The HHS walked back a request for more than $11.5 billion to fund the Affordable Care Act's risk-corridor program after health insurers suing for those payments said the budget item strengthened their cases.
Moda Health and Land of Lincoln Health, two of the more than three dozen insurance companies that have sued for the unpaid risk-corridor funds, stated in court documents that the federal agency's recent budget request flew in the face of the Trump and Obama administrations' argument that the government isn't obligated to pay them.
HHS then quickly revised its budget and deleted the request for risk-corridor funding, stating in a Feb. 20 letter to the court that the request was due to an accounting error. The president's 2019 budget provided to Congress on Feb. 12 still includes mandatory appropriations for the risk-corridor program, however.

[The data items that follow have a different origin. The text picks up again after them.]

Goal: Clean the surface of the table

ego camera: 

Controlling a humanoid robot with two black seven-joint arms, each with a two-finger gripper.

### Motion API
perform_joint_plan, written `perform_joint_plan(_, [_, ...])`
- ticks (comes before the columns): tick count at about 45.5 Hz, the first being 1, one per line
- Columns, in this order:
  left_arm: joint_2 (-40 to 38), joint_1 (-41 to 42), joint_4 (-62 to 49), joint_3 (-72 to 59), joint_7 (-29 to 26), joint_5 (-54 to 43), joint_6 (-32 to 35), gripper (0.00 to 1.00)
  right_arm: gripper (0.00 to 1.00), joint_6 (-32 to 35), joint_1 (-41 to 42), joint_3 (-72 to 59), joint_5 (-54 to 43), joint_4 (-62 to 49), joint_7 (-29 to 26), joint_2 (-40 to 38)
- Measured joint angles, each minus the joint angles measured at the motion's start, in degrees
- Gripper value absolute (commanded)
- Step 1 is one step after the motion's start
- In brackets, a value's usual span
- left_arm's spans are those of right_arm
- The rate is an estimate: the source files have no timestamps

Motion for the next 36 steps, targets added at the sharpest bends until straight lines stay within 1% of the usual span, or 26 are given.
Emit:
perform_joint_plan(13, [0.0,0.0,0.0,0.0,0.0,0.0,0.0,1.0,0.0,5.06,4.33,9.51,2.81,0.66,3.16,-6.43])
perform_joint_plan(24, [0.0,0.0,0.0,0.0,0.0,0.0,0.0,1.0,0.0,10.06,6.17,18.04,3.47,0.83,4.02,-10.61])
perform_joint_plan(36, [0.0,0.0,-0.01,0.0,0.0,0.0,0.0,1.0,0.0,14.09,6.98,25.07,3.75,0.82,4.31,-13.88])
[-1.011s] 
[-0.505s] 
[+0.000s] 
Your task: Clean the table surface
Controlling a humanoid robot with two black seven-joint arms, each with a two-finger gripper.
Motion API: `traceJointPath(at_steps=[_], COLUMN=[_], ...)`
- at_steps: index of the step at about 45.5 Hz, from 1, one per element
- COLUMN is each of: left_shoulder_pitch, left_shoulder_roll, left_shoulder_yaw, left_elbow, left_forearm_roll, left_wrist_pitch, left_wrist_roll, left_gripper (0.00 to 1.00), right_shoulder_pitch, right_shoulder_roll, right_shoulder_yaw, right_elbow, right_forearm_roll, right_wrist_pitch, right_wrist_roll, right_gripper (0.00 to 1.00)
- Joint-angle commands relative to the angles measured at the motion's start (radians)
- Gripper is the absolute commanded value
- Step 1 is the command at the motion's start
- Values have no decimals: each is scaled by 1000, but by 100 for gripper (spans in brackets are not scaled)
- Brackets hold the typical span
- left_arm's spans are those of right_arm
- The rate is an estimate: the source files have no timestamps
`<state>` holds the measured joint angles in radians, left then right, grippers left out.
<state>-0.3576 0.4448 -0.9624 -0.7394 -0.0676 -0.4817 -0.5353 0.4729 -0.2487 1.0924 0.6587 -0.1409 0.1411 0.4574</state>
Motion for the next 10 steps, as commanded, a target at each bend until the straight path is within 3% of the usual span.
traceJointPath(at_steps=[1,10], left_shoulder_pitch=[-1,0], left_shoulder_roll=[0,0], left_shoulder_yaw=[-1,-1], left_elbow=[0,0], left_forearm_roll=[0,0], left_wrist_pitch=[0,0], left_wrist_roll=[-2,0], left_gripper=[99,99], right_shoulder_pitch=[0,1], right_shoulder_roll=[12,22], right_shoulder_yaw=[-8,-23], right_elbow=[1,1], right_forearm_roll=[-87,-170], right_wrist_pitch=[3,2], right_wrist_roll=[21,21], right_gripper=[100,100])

"The 'revised' agency budget appears to have been hastily rewritten simply to reflect the government's litigation position in this case," an attorney for Oregon-based health plan Moda Health wrote in a letter to the U.S. Court of Appeals for the Federal Circuit on Wednesday.
HHS' request for billions in funding for the now-expired risk-corridor program, which was meant to offset insurer losses in the first few years of the ACA exchanges, had struck observers as at odds with Republican lawmakers' position on the program.
Republicans have long called the risk corridor funds "bailouts" for insurance companies, arguing that the government has no obligation to pay up because Congress attached riders to appropriations bills in 2015 and 2016 that made the program budget-neutral. The program required profitable insurers to pay funds into the program, while plans with higher medical claims received money. A similar risk-corridor program exists in Medicare Part D, which was created under President George W. Bush.
The unpaid risk-corridor tab is now up to $12.3 billion to cover losses on the insurance exchanges between 2014 and 2016, the latest CMS data show.
More than three dozen health insurance companies have sued for the risk-corridor payments. Bankrupt Illinois co-op Land of Lincoln and Moda Health argued their cases before the Federal Circuit Jan. 10.
A lower court has split on the issue. Land of Lincoln lost its suit in the U.S. Court of Federal Claims, which sought $76.3 million in risk-corridor payments from 2014 to 2015 and $57.7 million in 2016. Moda Health won its request for $214 million in unpaid risk-corridor funds in the same court.